Her cold-hearted wish, however was one that was bound to draw the ire of many, across the globe. And within a short time, persons who couldn’t stomach Anya’s ‘vile conduct’ began throwing flaks at the Nigerian, but US-based don.
Jeff Bezos, prominent world’s billionaire, slammed Anya, for her tweet on The Queen.
The Amazon founder quoted Anya’s tweet and said, “This is someone supposedly working to make the world better?”
“I don’t think so,” Bezos added.
Shamelessly, Anya, a Carnegie Mellon professor, defended her tweet and responded to Bezos, saying: “May everyone you and your merciless greed have harmed in this world remember you as fondly as I remember my colonisers.”
At a time Nigeria joined the international community to mourn Her Majesty, it was utterly heart-wrenching to learn that one of her citizens would have committed an act that appeared clearly sacrilegious, and completely obnoxious.
Anya’s unfortunate ‘Death Wish’ for Elizabeth, surely will make many across the world to start having negative impressions about the presence of mind Nigerians have, while also questioning their stellar behavioural and pristine moral characters.
There is every reason to believe that Prof. Anya’s statement is one that is laced with symptoms of Biafran extremism. What ‘personalities’ like her represents is anything, but role models for young Nigerian girls.
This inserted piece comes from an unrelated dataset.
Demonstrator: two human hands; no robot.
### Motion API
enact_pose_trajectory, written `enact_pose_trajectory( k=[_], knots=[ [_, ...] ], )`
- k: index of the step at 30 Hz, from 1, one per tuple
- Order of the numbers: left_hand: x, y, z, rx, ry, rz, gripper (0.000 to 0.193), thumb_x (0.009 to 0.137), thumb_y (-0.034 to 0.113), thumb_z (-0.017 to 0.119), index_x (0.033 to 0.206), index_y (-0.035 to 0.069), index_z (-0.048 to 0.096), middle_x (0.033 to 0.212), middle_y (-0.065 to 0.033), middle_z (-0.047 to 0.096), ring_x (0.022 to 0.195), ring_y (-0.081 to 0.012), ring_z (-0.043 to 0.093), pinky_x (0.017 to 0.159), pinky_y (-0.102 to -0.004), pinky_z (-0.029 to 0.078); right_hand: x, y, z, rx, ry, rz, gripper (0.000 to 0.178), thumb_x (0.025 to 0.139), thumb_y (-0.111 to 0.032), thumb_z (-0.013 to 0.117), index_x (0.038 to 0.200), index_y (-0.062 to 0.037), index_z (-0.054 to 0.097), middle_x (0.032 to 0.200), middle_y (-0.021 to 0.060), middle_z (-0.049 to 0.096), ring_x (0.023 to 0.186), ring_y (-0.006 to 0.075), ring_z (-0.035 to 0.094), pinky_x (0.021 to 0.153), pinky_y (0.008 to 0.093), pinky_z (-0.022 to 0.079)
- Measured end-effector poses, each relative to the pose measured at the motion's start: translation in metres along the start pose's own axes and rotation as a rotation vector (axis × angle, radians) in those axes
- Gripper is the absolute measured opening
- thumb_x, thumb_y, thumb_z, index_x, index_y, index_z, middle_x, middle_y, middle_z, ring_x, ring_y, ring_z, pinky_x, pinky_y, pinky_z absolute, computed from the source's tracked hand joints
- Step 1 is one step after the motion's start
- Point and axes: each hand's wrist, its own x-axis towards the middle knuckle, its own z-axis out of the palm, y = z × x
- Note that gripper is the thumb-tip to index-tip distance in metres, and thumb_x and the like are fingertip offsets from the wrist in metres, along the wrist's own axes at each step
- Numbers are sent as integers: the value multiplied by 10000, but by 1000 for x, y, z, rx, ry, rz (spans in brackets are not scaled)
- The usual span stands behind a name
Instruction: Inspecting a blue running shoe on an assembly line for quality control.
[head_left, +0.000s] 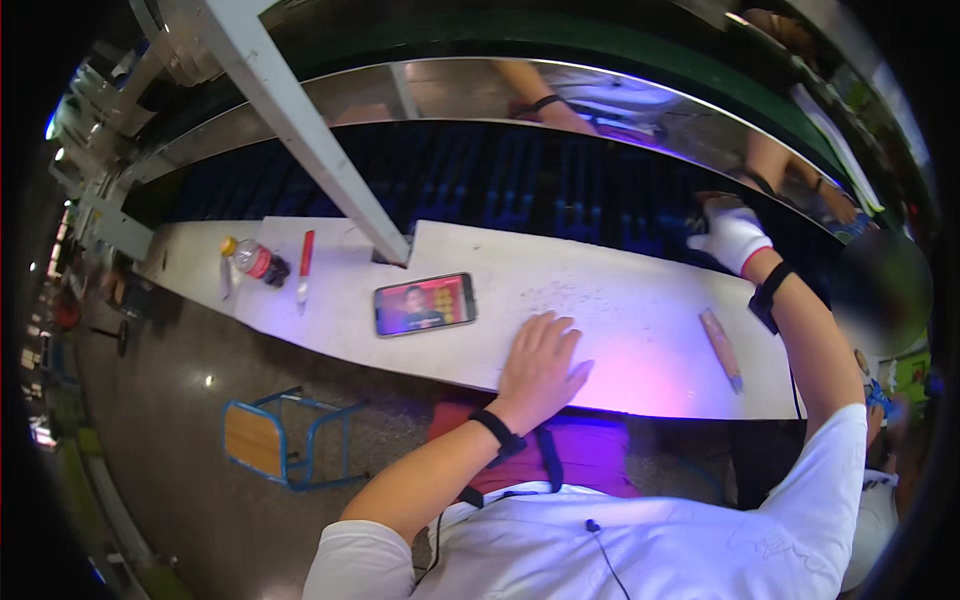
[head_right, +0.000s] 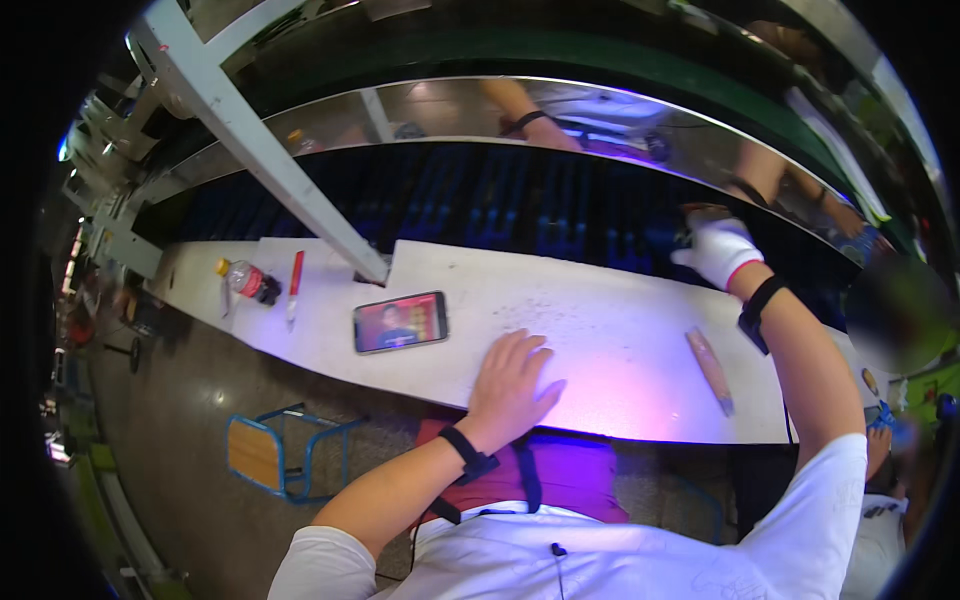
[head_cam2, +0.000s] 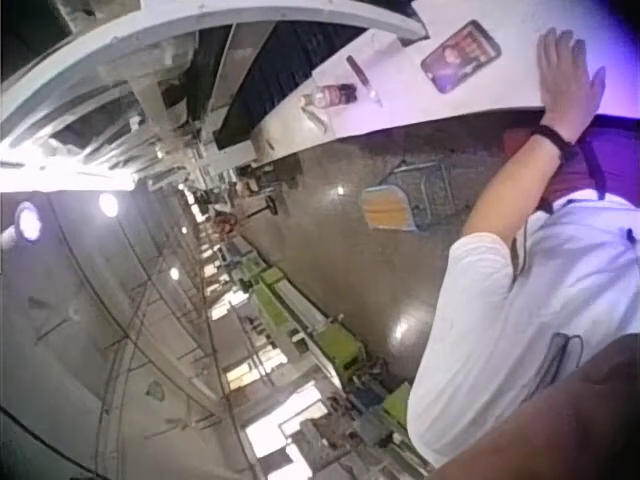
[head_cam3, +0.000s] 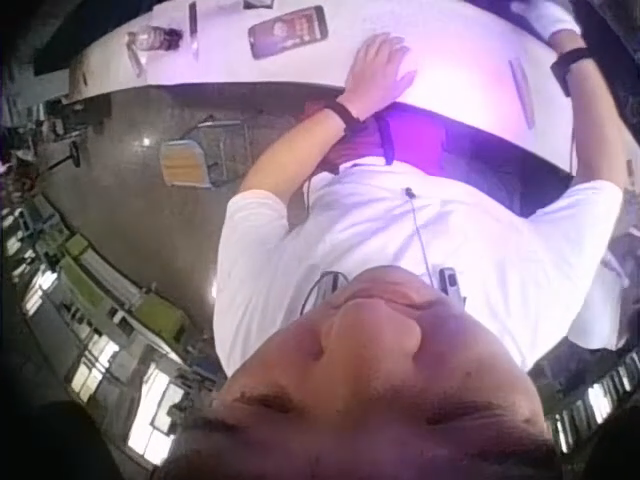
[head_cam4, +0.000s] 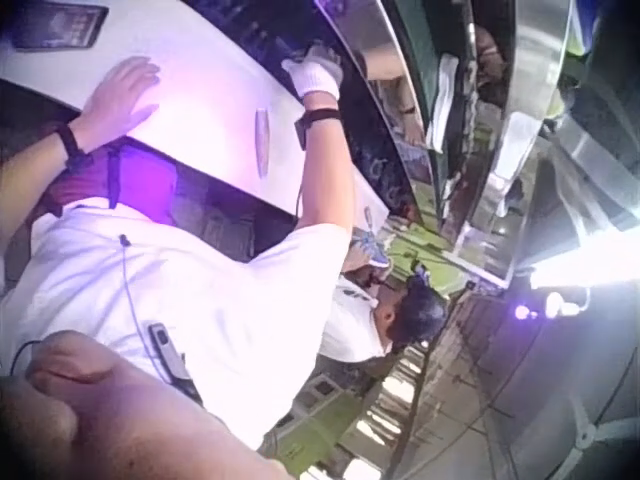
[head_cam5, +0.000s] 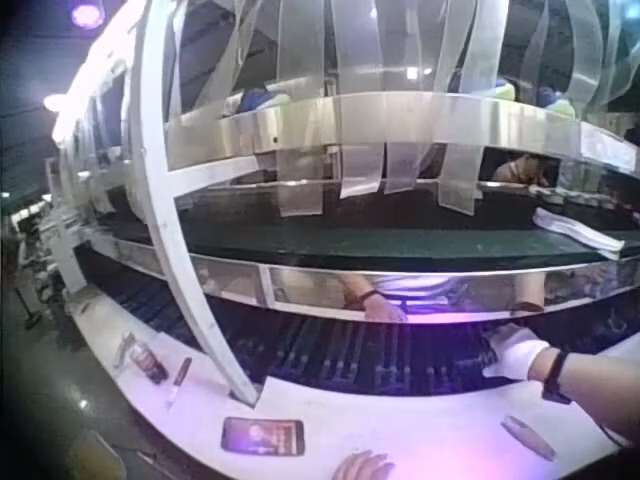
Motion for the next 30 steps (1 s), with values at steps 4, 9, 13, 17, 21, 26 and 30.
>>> enact_pose_trajectory(
  k=[4, 9, 13, 17, 21, 26, 30],
  knots=[
    [3, 3, -3, 16, -39, 26, 470, 944, 340, 807, 1264, 13, 701, 1394, -178, 643, 1397, -424, 547, 1207, -556, 436, 19, 54, 68, 130, -309, 292, 575, 756, -371, 909, 1183, -15, 760, 1150, 244, 784, 1091, 438, 756, 966, 484, 604],
    [7, 4, -4, 16, -62, 29, 529, 925, 343, 826, 1302, 3, 679, 1418, -190, 625, 1419, -435, 526, 1217, -563, 426, 5, 32, 63, 116, -165, 342, 635, 765, -342, 888, 1278, -8, 719, 1251, 244, 764, 1097, 435, 759, 975, 473, 609],
    [13, 15, -15, -19, 47, 56, 731, 878, 331, 876, 1467, 18, 579, 1549, -214, 533, 1490, -475, 454, 1239, -592, 395, -29, -36, -4, 111, 41, 41, 538, 797, -260, 863, 1260, -38, 700, 1187, 180, 757, 1091, 390, 753, 927, 482, 619],
    [16, 37, -28, 4, 24, 147, 892, 873, 327, 889, 1619, 93, 461, 1620, -231, 461, 1526, -495, 420, 1258, -607, 386, -61, -86, -81, 286, 343, -686, 299, 806, -82, 783, 1102, -91, 740, 1090, 113, 756, 1020, 329, 741, 891, 477, 605],
    [10, 47, -22, -225, -91, 119, 852, 887, 242, 875, 1624, 167, 455, 1616, -259, 440, 1443, -507, 504, 1182, -569, 484, -62, 43, -152, 141, 861, -42, 128, 963, -147, 751, 1069, -76, 752, 1058, 145, 766, 993, 389, 725, 880, 486, 577],
    [-1, 47, 10, -339, 50, 4, 728, 907, 144, 840, 1556, 151, 510, 1602, -259, 424, 1413, -516, 515, 1169, -570, 483, -76, 230, -143, 58, 363, 447, 438, 1087, -460, 599, 1207, -72, 765, 1087, 220, 760, 1084, 437, 736, 941, 474, 567],
    [-10, 63, 20, -363, 148, -134, 780, 899, 141, 850, 1587, 158, 485, 1630, -267, 403, 1465, -514, 467, 1208, -574, 436, -93, 183, -140, 95, 564, 85, 211, 972, -166, 785, 1106, -14, 727, 1105, 192, 751, 1060, 382, 738, 912, 396, 578]
  ],
)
Her comments and nasty conduct smack of Biafran toxicity, intolerance and murderous tendencies. No one will be surprised if she is one of the intellectual backbones of the raw madness the Independent People of Biafra (IPOB) founder, Nnamdi Kanu, put up on radio and on social media long before he was rightly captured by the Nigerian state.
Citizens like her are not the type Nigeria should be proud of, regardless of her literary feats and ‘rich’ academic pedigree. Anya, many will not mind saying, is a ‘disgrace to the Nigerian womenfolk and humanity, in general’.
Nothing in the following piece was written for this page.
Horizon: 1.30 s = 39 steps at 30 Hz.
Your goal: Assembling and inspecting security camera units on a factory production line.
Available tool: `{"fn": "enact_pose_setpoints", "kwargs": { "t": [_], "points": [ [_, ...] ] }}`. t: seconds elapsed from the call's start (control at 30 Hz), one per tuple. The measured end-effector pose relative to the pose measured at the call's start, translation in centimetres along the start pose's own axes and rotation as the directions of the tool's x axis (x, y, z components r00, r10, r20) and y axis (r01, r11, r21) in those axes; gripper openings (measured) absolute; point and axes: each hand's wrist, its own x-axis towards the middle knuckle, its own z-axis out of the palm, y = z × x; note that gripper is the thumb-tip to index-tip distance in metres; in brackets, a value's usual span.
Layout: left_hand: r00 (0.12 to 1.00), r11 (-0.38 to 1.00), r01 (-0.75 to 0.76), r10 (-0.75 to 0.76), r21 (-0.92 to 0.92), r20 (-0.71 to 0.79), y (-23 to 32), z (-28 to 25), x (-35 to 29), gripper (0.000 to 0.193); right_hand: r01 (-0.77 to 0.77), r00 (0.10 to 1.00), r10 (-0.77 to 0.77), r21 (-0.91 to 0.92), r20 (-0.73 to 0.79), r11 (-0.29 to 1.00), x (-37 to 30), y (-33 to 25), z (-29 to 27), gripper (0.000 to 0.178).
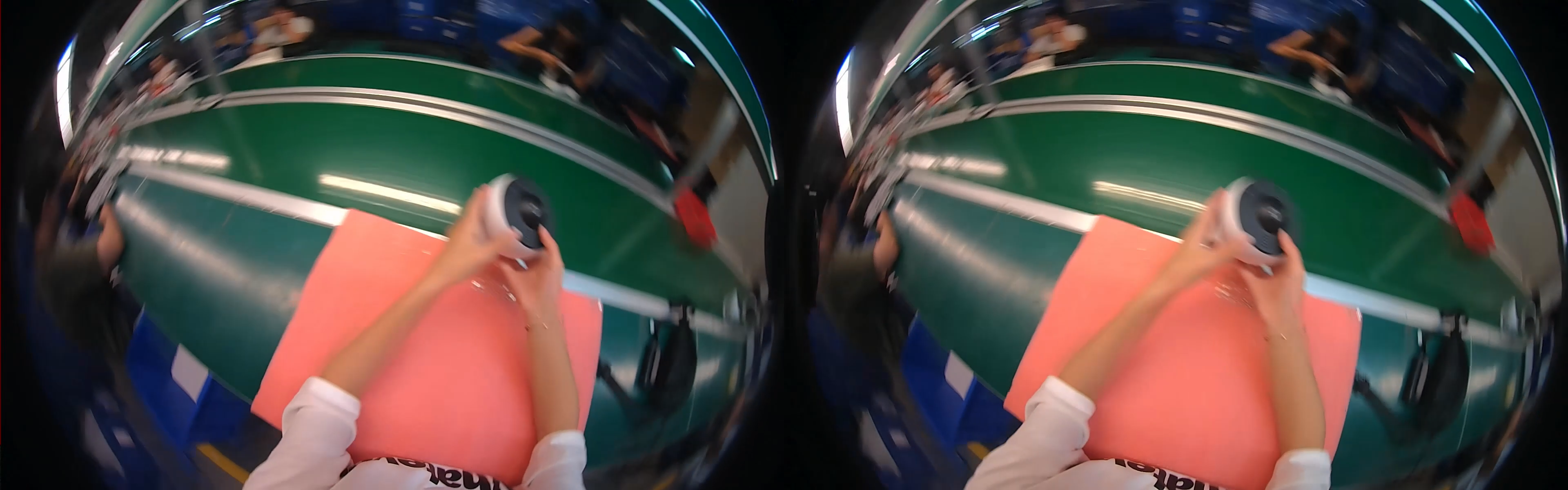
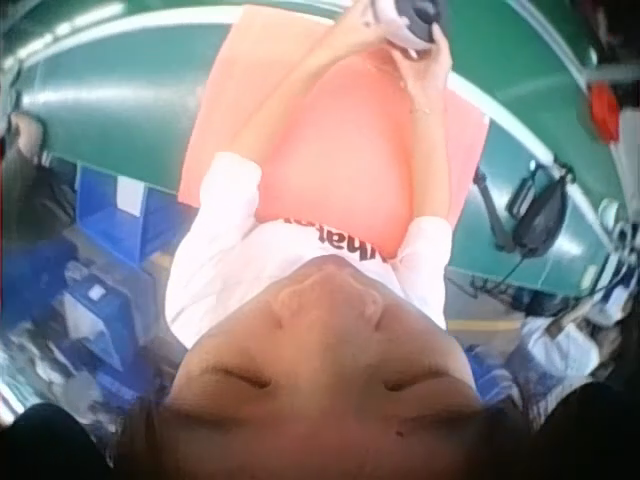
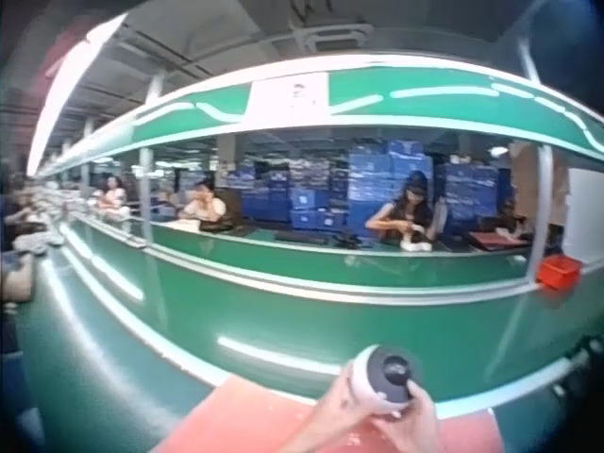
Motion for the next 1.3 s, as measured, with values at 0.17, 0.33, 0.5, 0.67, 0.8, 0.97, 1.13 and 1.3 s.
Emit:
{"fn": "enact_pose_setpoints", "kwargs": {
  "t": [0.17, 0.33, 0.5, 0.67, 0.8, 0.97, 1.13, 1.3],
  "points": [
    [0.995, 0.993, -0.099, 0.1, 0.061, -0.009, -7.7, 1.2, -0.5, 0.073, 0.073, 0.997, -0.074, -0.192, 0.002, 0.979, 5.3, -0.1, -3.7, 0.05],
    [0.948, 0.833, 0.199, -0.297, 0.515, 0.113, -4.1, 1.3, -5.2, 0.069, 0.052, 0.981, -0.108, -0.313, -0.164, 0.948, 9.9, -1.4, -7.0, 0.065],
    [0.971, 0.476, -0.176, -0.061, 0.862, 0.232, -7.7, 1.8, -8.7, 0.066, -0.157, 0.962, 0.133, -0.09, -0.237, 0.983, 6.3, -1.3, -5.0, 0.078],
    [0.97, 0.385, -0.225, 0.005, 0.895, 0.242, -7.8, 1.8, -8.1, 0.061, 0.152, 0.988, -0.108, -0.564, 0.111, 0.812, 1.8, 2.0, -7.1, 0.051],
    [0.97, 0.422, -0.239, 0.066, 0.875, 0.233, -8.3, 2.1, -8.0, 0.049, 0.405, 0.902, -0.308, -0.84, 0.302, 0.362, 0.8, 4.1, -7.1, 0.016],
    [0.983, 0.602, -0.176, 0.074, 0.779, 0.166, -7.2, 1.6, -8.6, 0.035, 0.484, 0.818, -0.385, -0.873, 0.427, 0.061, -0.9, 5.9, -5.2, 0.011],
    [0.981, 0.6, -0.16, 0.012, 0.784, 0.192, -6.2, 1.2, -9.1, 0.034, 0.486, 0.814, -0.389, -0.872, 0.432, 0.049, -1.2, 6.1, -5.1, 0.011],
    [0.97, 0.554, -0.223, 0.041, 0.802, 0.241, -6.7, 0.9, -8.9, 0.034, 0.492, 0.812, -0.4, -0.868, 0.425, 0.075, -1.7, 6.1, -4.5, 0.01]
  ]
}}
The United States is the United Kingdom’s number one ally. It will be commendable to see the government immediately press legal charges against Anya (for her evil wish on The Queen), over there in America. If for nothing, to serve as deterrence to other ‘morally-decadent’ foreigners who may wish to drag America’s image in the mud.
Nigerians, on their part, can take solace in the reality that Anya is not, and can never be in the league of some shiny lights and sensational women breaking glass ceilings in various human fields overseas – for Africa’s largest economy.
As such, they should pay only a scant regard to the embarrassing theatrics of Anya, as they join the world in celebrating the iconic Queen Elizabeth II, one British monarch that, even in her death, will continue to be revered and adored by many for generations to come.